In this paper, we present an alternative method for achieving 3D super-resolution imaging. Unlike previous methods, our approach does not require a complex optical system or high-power lasers. We achieved an axial super-resolution based on TIRF-SIM without the need for a multi-angle illumination system in MA-TIRF, thus avoiding errors caused by angle or mode switching. We conducted calibration experiments on a silica sphere with known axial depths. The deviation between the axial distribution reconstructed by this method and the true distribution of the microspheres was <25 nm. Additionally, we calculated the RMSE of the axial depths of synthetic microtubules under different SNRs. These experiments confirmed the accuracy of the proposed method. Although the axial resolution varied slightly under different imaging conditions—such as changes in emitter brightness, fluorophore density, and sample depth—it remained consistently within 25 nm across a range of signal-to-noise ratios (SNRs) and axial positions. These results demonstrate the robustness of the method under practical conditions and highlight its potential for high-precision axial localization in complex biological samples. Because of its simple reconstruction process, our method can be combined with existing commercial TIRF SIM microscopes. Beyond resolution enhancement, the proposed method preserves the intrinsic advantages of TIRFM through an evanescent field. A shallower excitation depth of the evanescent field implies that a larger out-of-focus background is removed during the imaging process. Fewer incident angles result in a higher reconstruction speed, which also leads to lower photobleaching and phototoxicity and higher temporal resolution. The samples demonstrated broad compatibility with standard fluorescently labeled specimens, including, but not limited to, chemically fixed cells and cryo-preserved tissue sections.

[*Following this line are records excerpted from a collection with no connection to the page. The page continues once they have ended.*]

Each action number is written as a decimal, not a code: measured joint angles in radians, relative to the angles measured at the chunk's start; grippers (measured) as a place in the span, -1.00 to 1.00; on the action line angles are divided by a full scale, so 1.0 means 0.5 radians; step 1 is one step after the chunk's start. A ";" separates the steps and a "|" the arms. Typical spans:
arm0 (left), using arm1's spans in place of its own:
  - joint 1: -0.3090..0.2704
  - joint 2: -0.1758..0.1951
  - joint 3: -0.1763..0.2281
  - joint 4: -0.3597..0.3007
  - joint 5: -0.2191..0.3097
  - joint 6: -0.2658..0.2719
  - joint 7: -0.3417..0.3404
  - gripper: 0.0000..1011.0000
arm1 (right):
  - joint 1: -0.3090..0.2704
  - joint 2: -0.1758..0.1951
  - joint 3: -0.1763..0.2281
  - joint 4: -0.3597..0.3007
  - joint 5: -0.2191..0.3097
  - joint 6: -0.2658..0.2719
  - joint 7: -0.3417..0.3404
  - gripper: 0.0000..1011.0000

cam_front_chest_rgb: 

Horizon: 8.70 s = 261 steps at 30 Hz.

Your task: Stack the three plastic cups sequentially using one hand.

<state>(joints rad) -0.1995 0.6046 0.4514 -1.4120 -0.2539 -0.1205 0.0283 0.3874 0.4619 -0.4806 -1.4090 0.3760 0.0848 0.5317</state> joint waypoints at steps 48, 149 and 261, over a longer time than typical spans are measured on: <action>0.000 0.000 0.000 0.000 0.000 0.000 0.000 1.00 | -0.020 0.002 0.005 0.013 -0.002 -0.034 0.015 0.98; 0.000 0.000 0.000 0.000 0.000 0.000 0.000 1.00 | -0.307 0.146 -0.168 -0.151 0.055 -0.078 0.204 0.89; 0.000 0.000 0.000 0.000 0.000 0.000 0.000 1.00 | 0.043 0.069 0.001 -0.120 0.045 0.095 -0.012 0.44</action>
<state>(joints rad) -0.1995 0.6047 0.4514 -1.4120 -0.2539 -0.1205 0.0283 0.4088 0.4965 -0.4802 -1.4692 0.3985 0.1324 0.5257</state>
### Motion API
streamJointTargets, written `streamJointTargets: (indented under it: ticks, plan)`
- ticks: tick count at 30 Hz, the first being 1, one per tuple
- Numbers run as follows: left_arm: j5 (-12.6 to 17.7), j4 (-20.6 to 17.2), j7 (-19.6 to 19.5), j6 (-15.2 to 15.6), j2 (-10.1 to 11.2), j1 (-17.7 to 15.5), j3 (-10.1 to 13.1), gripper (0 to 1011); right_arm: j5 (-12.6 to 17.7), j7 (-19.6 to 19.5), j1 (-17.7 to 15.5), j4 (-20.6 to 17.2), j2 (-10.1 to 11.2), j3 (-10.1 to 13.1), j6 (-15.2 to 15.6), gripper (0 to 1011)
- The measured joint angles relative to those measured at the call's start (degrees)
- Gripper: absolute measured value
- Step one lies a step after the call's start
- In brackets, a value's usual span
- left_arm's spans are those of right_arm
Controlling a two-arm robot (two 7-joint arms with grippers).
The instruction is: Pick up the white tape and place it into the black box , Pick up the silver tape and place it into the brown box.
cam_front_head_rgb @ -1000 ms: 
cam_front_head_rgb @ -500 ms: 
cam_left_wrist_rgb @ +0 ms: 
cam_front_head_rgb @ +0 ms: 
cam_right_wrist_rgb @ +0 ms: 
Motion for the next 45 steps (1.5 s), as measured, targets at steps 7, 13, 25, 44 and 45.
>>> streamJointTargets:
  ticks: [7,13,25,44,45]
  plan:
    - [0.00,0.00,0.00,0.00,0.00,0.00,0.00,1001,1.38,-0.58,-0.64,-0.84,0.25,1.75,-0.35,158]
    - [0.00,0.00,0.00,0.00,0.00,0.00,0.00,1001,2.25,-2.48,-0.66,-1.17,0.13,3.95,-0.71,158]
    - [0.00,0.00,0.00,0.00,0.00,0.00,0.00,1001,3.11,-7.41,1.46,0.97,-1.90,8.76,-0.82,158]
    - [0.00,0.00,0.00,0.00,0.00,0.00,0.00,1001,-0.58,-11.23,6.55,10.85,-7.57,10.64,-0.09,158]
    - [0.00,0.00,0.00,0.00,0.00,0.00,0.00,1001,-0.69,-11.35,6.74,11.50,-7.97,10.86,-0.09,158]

The proposed method prioritizes simplicity over theoretical resolution, making it particularly suitable for 3D super-resolution in commercial TIRF microscopes. However, due to experimental limitations, we were unable to perform axial localization experiments on live-cell samples. In addition, owing to the limitations of the traditional SIM algorithm used for fast reconstruction, the current reconstruction speed is primarily constrained by the SIM reconstruction rate. In future work, we aim to improve the proposed method by incorporating faster lateral super-resolution techniques and conducting reconstruction experiments on live-cell samples. These will serve as key directions for further development. We hope that the method presented in this paper can provide a different perspective on TIR-based 3D super-resolution.